Feeling she didn’t have a choice, Kayla sat. She wished she was back at home. Even more, she wished she was back in the light. It was dark in this store, which was strange considering it was a florist. Even if the owner didn’t invest in good lighting, why didn’t the sunlight enter through the two large front windows? It was like the glass only let in tiny amounts of the light she craved.

Wincing as the man gently manipulated her foot, she noticed another man approaching holding a bowl of steaming water in one hand, and a cloth and bandage roll in the other. He appeared to be the same age as her rescuer. Taking the cloth and bowl of water, the first man said, “You’re right. It’s not that bad a sprain. I’ve seen worse.”

“Do you need anything else?” Larry asked. “Something to eat? A soft drink?”

“No, no, I’m fine.” Kayla tried to get up. “I’m okay, really. I need to go now.”

“What you need is to rest your ankle for a few more minutes. Trust me; I know what I’m talking about.” The first man smiled warmly at her. “Plenty of time to get you home later.”

“Pastor Rory, if she wants to go, let her go. We can’t force her to stay.” Larry said. “Although, I agree it would be better if she stayed.”

“True,” Rory said, and then looked at Kayla. “If you really want to go, I won’t stop you. But can I at least clean the dirt from your ankle before wrapping it?”

Sitting back down, Kayla sighed. If was nice of these men, to take the time to care for her injury. And Pastor Rory did seem to know what he was doing. “Okay, but just for a few minutes. Then I really need to get going.”

Pastor Rory continued smiling as he dipped the cloth into the hot water. He squeezed out the excess water, then gently began running it over Kayla’s ankle. “Here, let me remove your shoe and sock so I can get at the dirt better.” He slowly tugged her shoelace loose, and then gently removed the shoe. Confusing emotions flowed through Kayla. On the one hand, letting a stranger touch her felt awkward. She wanted to stop it and go on home. On the other hand, he was a pastor. It was his job to take care of people. And her ankle really did need to be cleaned whether now or at her house. It would be easier to do it here since he already had everything ready. She should just relax and let him do what he was called to do. Besides, she had to admit his touch did feel good. Somehow the throbbing in her ankle seemed to disappear under the pleasant sensation of the slow circular movements of the hot cloth.

She sighed, closing her eyes to more fully enjoy the deep warmth as Pastor Rory wrapped her foot in the cloth and gently massaged her toes, moving across her foot, and then up her ankle. It felt so good after having been in pain for so long that she didn’t notice when he pushed the bottom of her jeans up and began massaging her shin and calf. She gave in to the sensation, trusting in the integrity of the pastor’s office even though a soft warning bell was beginning to go off in her head.

“Feels, good, doesn’t it?” Larry asked. “Pastor Rory is very good at what he does. And I’m good at what I do. Let me bring you some of my world famous fudge. It will warm your stomach every bit as much as that hot water is warming your leg.”

Kayla opened her eyes. “Aren’t you a florist?”

“Yes, but just to pay my bills. My real passion is baking.” He pointed to a back door. “I have a full kitchen back there. If you don’t like fudge, my chocolate cream pie is heavenly. Here, I’ll bring you some of each.
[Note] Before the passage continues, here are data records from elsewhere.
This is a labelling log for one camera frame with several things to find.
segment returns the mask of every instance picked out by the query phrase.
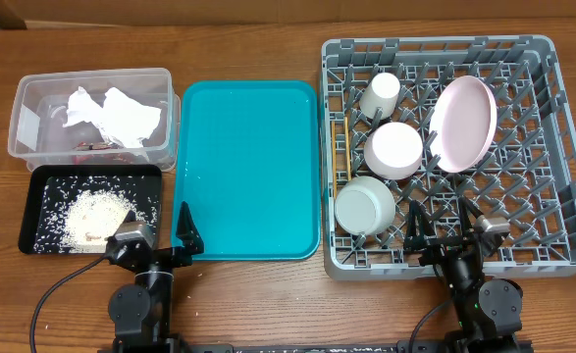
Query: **tray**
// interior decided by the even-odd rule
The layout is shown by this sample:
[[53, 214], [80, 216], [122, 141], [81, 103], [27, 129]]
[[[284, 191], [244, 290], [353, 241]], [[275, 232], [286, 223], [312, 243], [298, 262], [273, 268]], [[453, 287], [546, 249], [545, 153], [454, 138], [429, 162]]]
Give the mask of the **tray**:
[[292, 260], [320, 242], [316, 94], [301, 81], [203, 81], [183, 97], [172, 244], [181, 203], [197, 260]]
[[62, 214], [81, 190], [115, 190], [132, 202], [159, 234], [161, 171], [153, 165], [41, 166], [32, 172], [18, 246], [25, 254], [77, 253], [61, 244]]
[[[409, 201], [431, 215], [438, 236], [459, 233], [458, 195], [486, 214], [510, 221], [511, 235], [484, 270], [496, 277], [576, 274], [576, 134], [560, 64], [544, 36], [333, 39], [322, 48], [325, 268], [335, 279], [411, 279], [433, 276], [417, 255], [402, 251]], [[401, 91], [393, 121], [414, 126], [425, 144], [419, 171], [384, 180], [397, 201], [396, 219], [373, 237], [346, 234], [334, 218], [334, 196], [347, 174], [371, 175], [363, 144], [385, 120], [362, 116], [357, 101], [373, 75], [395, 74]], [[443, 89], [476, 76], [497, 100], [497, 133], [486, 157], [460, 174], [437, 167], [429, 119]], [[348, 119], [348, 147], [343, 122]], [[346, 170], [346, 150], [351, 170]], [[337, 169], [334, 174], [333, 161]]]

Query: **pink plate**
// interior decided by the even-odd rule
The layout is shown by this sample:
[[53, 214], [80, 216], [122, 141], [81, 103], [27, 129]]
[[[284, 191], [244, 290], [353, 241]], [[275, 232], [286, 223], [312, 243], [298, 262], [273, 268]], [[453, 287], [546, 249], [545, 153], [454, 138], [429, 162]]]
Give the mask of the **pink plate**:
[[489, 88], [478, 78], [463, 76], [441, 94], [429, 124], [437, 136], [430, 147], [440, 155], [438, 167], [459, 173], [477, 164], [493, 142], [497, 104]]

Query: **white cup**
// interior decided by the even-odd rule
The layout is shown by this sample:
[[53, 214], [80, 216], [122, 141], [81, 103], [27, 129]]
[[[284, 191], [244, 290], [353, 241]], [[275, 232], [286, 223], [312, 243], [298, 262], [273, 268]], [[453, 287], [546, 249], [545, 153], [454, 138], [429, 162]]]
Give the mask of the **white cup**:
[[350, 234], [379, 234], [393, 223], [395, 212], [393, 194], [371, 176], [354, 178], [336, 197], [336, 220]]
[[387, 123], [373, 132], [364, 145], [364, 160], [373, 173], [391, 180], [414, 174], [421, 166], [423, 140], [414, 127]]
[[377, 108], [381, 108], [382, 118], [387, 118], [394, 112], [400, 89], [401, 84], [393, 74], [377, 74], [362, 93], [359, 109], [366, 117], [373, 119]]

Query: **black tray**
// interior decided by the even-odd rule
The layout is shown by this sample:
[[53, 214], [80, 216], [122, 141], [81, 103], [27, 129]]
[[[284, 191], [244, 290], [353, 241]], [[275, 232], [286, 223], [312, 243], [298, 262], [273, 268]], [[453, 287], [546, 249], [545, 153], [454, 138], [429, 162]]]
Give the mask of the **black tray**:
[[[41, 166], [32, 172], [30, 177], [30, 187], [28, 189], [28, 197], [26, 200], [26, 208], [24, 210], [24, 218], [22, 219], [22, 230], [20, 232], [20, 239], [18, 246], [25, 254], [38, 254], [38, 253], [69, 253], [69, 249], [60, 246], [59, 236], [52, 237], [45, 240], [45, 246], [35, 244], [37, 241], [41, 242], [41, 236], [45, 235], [41, 217], [42, 210], [46, 205], [52, 205], [59, 201], [60, 191], [50, 191], [48, 201], [44, 205], [43, 196], [45, 193], [46, 185], [55, 182], [58, 178], [77, 177], [80, 179], [89, 177], [106, 177], [106, 180], [112, 181], [117, 184], [121, 189], [129, 190], [131, 187], [132, 195], [129, 198], [131, 202], [136, 205], [137, 211], [142, 211], [151, 217], [149, 225], [151, 230], [159, 233], [159, 219], [161, 216], [161, 187], [162, 176], [161, 170], [153, 165], [120, 165], [120, 166], [104, 166], [104, 165], [80, 165], [80, 166]], [[136, 183], [128, 185], [125, 178], [134, 180]], [[76, 199], [79, 190], [90, 189], [95, 191], [97, 189], [109, 189], [108, 186], [102, 185], [88, 185], [86, 187], [77, 187], [76, 189], [65, 189], [70, 199], [66, 198], [63, 202], [71, 202]]]

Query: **white label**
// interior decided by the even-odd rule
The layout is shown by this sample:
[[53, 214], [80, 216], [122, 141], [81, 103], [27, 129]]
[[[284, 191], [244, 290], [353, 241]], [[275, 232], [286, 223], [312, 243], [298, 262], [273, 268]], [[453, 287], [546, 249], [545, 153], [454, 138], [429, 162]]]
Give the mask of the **white label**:
[[27, 106], [22, 105], [20, 122], [17, 125], [17, 140], [26, 145], [32, 151], [36, 151], [36, 138], [39, 135], [39, 121], [37, 116]]
Be right back.”

Kayla watched him disappear through the doorway, and then turned her attention back to Pastor Rory, who was rinsing the cloth in the bowl. “Thank you. I didn’t realize how badly I needed this.”

“Most people don’t know what they really need. That’s why I became a pastor. I want to teach people to recognize their needs, and even more important, to meet those needs. So many people think they need to go through life denying themselves, but that’s just wrong. We’re supposed to be enjoying our bodies. ‘If it feels good, then it is good’ – that’s what I always say.” Pastor Rory winked at her. “Like right now. You’re enjoying this cleansing, right?” Kayla nodded, but something in what he said caused her concern although she couldn’t put her finger on it. She started to pull her pant leg back down, but Pastor Rory stopped her. “I’m not done yet. Your knee is also dirty.” He pointed to a smudge on her pants. “Can you pull your pants up over your knee so I can clean there too?” He started to tug at her pants, but now it was her turn to stop him. “That’s okay. I can handle my knee myself. Just wrap my ankle, and I’ll be going.” Pastor Rory’s smile faded. “I would feel much better if you would let me free you from all your dirt.”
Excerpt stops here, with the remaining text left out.